■ **EXERCISE AIM**:
Please reproduce the entries exactly as they appear below, but not the pictures.

■ **WORKING DATA**:
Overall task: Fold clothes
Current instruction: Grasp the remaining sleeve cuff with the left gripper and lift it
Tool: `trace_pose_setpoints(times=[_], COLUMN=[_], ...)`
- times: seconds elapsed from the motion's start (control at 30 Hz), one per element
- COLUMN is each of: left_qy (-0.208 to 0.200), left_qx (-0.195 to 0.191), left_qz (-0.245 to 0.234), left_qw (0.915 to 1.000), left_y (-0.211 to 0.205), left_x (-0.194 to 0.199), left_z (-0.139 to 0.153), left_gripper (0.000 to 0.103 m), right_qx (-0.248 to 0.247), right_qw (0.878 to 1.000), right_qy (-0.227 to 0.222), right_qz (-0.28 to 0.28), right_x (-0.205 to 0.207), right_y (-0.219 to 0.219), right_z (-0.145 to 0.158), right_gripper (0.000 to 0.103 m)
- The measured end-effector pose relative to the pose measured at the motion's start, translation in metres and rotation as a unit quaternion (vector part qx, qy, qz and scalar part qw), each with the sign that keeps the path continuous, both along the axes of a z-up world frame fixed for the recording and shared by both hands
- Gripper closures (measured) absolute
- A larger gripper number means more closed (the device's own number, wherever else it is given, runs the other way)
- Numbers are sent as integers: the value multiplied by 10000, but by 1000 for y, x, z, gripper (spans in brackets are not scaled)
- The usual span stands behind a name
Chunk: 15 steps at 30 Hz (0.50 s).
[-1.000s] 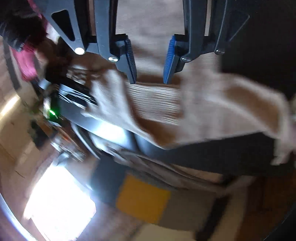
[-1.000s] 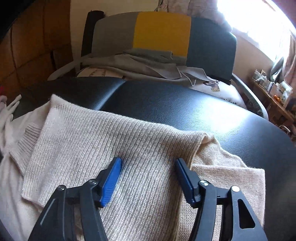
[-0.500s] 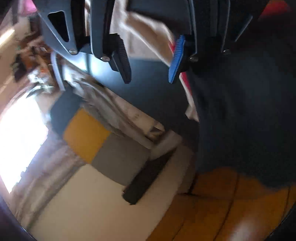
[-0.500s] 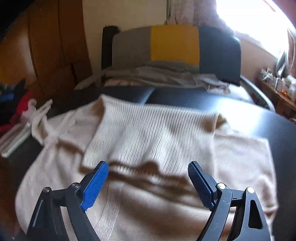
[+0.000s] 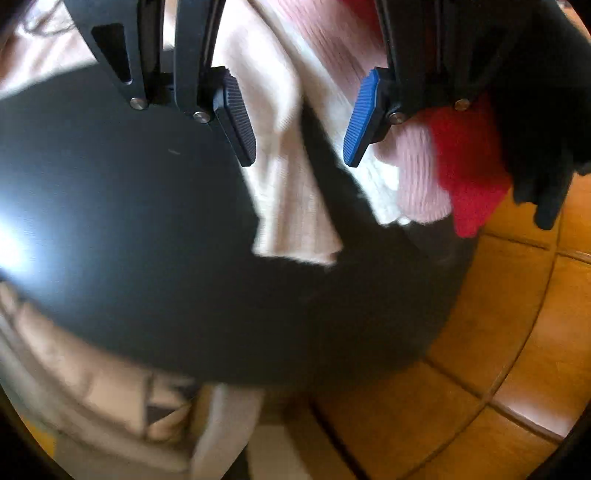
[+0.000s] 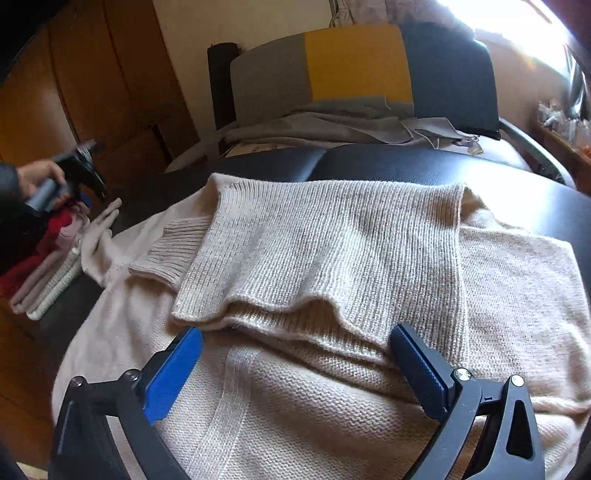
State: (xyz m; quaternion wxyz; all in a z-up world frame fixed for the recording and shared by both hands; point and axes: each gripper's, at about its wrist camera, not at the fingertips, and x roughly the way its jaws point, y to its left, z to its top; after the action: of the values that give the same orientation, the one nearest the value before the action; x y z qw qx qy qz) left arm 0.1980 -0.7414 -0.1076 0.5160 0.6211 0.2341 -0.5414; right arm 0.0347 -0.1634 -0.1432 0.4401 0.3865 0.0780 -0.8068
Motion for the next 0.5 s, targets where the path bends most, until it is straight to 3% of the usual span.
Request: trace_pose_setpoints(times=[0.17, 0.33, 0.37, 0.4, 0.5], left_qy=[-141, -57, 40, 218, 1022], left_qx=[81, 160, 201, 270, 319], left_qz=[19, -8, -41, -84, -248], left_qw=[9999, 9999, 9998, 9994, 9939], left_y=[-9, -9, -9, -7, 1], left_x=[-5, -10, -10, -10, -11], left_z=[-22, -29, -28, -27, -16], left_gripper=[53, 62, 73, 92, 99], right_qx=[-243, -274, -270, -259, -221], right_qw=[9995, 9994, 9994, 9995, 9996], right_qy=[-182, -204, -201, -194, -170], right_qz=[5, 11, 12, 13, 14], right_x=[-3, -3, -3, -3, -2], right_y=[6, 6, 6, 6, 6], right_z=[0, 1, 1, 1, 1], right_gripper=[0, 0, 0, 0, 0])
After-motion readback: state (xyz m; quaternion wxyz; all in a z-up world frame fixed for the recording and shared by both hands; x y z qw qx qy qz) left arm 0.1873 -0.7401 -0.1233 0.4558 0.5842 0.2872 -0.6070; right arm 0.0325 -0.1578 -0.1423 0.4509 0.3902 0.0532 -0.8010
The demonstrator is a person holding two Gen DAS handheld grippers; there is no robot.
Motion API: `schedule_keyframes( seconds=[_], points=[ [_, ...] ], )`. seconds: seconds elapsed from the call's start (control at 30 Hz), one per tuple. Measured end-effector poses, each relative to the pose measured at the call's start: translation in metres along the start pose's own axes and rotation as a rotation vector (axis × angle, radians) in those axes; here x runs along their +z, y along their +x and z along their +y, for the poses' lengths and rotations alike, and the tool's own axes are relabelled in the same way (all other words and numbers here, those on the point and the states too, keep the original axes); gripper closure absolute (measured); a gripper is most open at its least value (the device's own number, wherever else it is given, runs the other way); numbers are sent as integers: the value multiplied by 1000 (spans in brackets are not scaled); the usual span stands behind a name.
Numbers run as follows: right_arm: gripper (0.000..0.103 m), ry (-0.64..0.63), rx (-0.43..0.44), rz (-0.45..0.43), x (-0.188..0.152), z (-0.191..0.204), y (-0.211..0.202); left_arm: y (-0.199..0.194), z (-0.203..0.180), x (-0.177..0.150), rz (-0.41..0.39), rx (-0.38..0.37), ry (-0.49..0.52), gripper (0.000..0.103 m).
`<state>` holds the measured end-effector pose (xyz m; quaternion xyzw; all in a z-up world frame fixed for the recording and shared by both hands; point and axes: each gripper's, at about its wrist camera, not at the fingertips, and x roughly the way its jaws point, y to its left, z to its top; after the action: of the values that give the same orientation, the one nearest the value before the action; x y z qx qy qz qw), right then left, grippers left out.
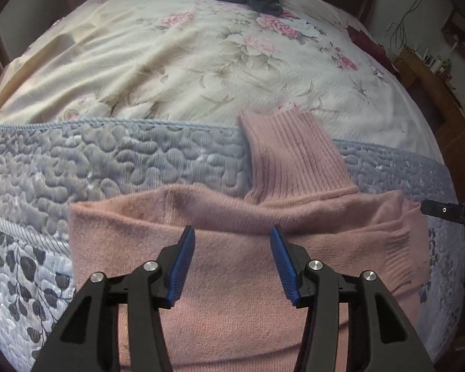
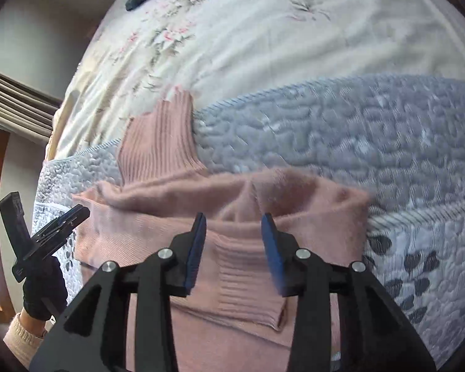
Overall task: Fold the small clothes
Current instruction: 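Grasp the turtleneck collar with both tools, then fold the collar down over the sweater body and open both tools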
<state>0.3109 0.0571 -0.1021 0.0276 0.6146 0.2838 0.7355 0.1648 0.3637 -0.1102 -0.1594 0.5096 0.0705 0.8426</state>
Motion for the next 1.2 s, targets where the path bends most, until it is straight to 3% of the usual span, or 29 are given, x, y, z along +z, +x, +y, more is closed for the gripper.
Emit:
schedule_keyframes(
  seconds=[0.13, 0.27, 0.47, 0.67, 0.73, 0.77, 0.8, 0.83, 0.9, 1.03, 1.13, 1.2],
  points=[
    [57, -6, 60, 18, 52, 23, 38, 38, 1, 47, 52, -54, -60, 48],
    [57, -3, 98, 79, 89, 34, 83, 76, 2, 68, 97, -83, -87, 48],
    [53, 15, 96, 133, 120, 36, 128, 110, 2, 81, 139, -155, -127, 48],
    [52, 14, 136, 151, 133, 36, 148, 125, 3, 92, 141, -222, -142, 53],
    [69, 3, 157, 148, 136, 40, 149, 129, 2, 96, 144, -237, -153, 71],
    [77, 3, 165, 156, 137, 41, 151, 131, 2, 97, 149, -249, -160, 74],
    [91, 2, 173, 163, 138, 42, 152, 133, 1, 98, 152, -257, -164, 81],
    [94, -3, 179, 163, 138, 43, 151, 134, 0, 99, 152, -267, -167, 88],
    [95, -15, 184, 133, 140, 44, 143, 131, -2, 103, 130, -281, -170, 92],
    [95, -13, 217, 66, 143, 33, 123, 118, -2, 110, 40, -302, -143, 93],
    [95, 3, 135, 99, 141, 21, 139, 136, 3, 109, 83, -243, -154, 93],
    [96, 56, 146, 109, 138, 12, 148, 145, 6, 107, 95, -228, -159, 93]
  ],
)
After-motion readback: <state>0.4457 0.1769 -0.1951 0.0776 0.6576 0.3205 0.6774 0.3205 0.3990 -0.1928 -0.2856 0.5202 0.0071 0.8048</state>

■ **YOUR RESPONSE**:
Overall task: Fold clothes
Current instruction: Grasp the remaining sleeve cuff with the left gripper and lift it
Tool: `trace_pose_setpoints(times=[_], COLUMN=[_], ...)`
- times: seconds elapsed from the motion's start (control at 30 Hz), one per element
- COLUMN is each of: left_qy (-0.208 to 0.200), left_qx (-0.195 to 0.191), left_qz (-0.245 to 0.234), left_qw (0.915 to 1.000), left_y (-0.211 to 0.205), left_x (-0.194 to 0.199), left_z (-0.139 to 0.153), left_gripper (0.000 to 0.103 m), right_qx (-0.248 to 0.247), right_qw (0.878 to 1.000), right_qy (-0.227 to 0.222), right_qz (-0.28 to 0.28), right_x (-0.205 to 0.207), right_y (-0.219 to 0.219), right_z (-0.145 to 0.158), right_gripper (0.000 to 0.103 m)
- The measured end-effector pose relative to the pose measured at the motion's start, translation in metres and rotation as a unit quaternion (vector part qx, qy, qz and scalar part qw), each with the sign that keeps the path continuous, both along the axes of a z-up world frame fixed for the recording and shared by both hands
- Gripper closures (measured) absolute
- A larger gripper number means more closed (the device's own number, wherever else it is given, runs the other way)
- Numbers are sent as integers: the value multiplied by 10000, but by 1000 for y, x, z, gripper (spans in brackets are not scaled)
- The usual span stands behind a name
Chunk: 15 steps at 30 Hz (0.50 s).
[-1.000s] 
[-1.000s] 
[-0.500s] 
[-0.500s] 
[+0.000s] 
[+0.000s] 
State: (xyz m; quaternion wxyz; all in a z-up world frame fixed for the recording and shared by both hands; point and axes: each gripper's, at about its wrist camera, not at the fingertips, and x roughly the way its jaws point, y to its left, z to its top; after the action: of the values that give the same orientation, the one nearest the value before the action; x y z qw qx qy qz) left arm 0.1980 -0.7414 -0.1076 0.5160 0.6211 0.2341 -0.5414; right arm 0.0347 -0.1634 -0.1432 0.4401 0.3865 0.0780 -0.8068
Motion for the next 0.5 s, targets where the path bends most, until it is straight to 3% of the usual span.
Request: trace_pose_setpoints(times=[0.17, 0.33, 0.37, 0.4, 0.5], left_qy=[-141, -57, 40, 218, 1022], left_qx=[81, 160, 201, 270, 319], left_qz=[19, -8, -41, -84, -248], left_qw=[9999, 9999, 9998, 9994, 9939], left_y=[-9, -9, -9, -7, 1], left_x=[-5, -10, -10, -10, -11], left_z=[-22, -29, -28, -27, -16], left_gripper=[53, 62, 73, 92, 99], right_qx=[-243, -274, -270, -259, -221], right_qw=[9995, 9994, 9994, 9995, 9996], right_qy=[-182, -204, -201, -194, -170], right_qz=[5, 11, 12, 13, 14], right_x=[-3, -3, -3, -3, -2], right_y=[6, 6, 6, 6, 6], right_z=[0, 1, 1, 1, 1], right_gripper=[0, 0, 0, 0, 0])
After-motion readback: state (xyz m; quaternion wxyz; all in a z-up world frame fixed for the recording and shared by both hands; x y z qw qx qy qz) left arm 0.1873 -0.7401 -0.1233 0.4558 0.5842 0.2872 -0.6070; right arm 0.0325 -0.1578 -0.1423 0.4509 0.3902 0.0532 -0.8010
The demonstrator is a person holding two Gen DAS handheld grippers; there is no robot.
Motion API: `schedule_keyframes( seconds=[_], points=[ [_, ...] ], )`. seconds: seconds elapsed from the call's start (control at 30 Hz), one per tuple. Measured end-effector poses, each relative to the pose measured at the call's start: translation in metres along the start pose's own axes and rotation as a rotation vector (axis × angle, radians) in those axes; here x runs along their +z, y along their +x and z along their +y, for the poses' lengths and rotations alike, and the tool's own axes are relabelled in the same way (all other words and numbers here, those on the point and the states too, keep the original axes); gripper closure absolute (measured); a gripper is most open at its least value (the device's own number, wherever else it is given, runs the other way); numbers are sent as integers: the value multiplied by 1000 (spans in brackets are not scaled); the usual span stands behind a name.
Numbers run as follows: right_arm: gripper (0.000..0.103 m), ry (-0.64..0.63), rx (-0.43..0.44), rz (-0.45..0.43), x (-0.188..0.152), z (-0.191..0.204), y (-0.211..0.202); left_arm: y (-0.199..0.194), z (-0.203..0.180), x (-0.177..0.150), rz (-0.41..0.39), rx (-0.38..0.37), ry (-0.49..0.52), gripper (0.000..0.103 m).
`<state>` holds the measured end-effector pose (xyz m; quaternion xyzw; all in a z-up world frame fixed for the recording and shared by both hands; point and axes: each gripper's, at about its wrist camera, not at the fingertips, and x roughly the way its jaws point, y to its left, z to its top; after the action: of the values that give the same orientation, the one nearest the value before the action; x y z qx qy qz qw), right then left, grippers left out.
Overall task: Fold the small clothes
Current instruction: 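Grasp the turtleneck collar with both tools, then fold the collar down over the sweater body and open both tools
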<state>0.3109 0.0571 -0.1021 0.0276 0.6146 0.2838 0.7355 0.1648 0.3637 -0.1102 -0.1594 0.5096 0.0705 0.8426</state>
Motion for the next 1.2 s, targets where the path bends most, until it is straight to 3% of the usual span, or 29 are given, x, y, z along +z, +x, +y, more is closed for the gripper.
Emit:
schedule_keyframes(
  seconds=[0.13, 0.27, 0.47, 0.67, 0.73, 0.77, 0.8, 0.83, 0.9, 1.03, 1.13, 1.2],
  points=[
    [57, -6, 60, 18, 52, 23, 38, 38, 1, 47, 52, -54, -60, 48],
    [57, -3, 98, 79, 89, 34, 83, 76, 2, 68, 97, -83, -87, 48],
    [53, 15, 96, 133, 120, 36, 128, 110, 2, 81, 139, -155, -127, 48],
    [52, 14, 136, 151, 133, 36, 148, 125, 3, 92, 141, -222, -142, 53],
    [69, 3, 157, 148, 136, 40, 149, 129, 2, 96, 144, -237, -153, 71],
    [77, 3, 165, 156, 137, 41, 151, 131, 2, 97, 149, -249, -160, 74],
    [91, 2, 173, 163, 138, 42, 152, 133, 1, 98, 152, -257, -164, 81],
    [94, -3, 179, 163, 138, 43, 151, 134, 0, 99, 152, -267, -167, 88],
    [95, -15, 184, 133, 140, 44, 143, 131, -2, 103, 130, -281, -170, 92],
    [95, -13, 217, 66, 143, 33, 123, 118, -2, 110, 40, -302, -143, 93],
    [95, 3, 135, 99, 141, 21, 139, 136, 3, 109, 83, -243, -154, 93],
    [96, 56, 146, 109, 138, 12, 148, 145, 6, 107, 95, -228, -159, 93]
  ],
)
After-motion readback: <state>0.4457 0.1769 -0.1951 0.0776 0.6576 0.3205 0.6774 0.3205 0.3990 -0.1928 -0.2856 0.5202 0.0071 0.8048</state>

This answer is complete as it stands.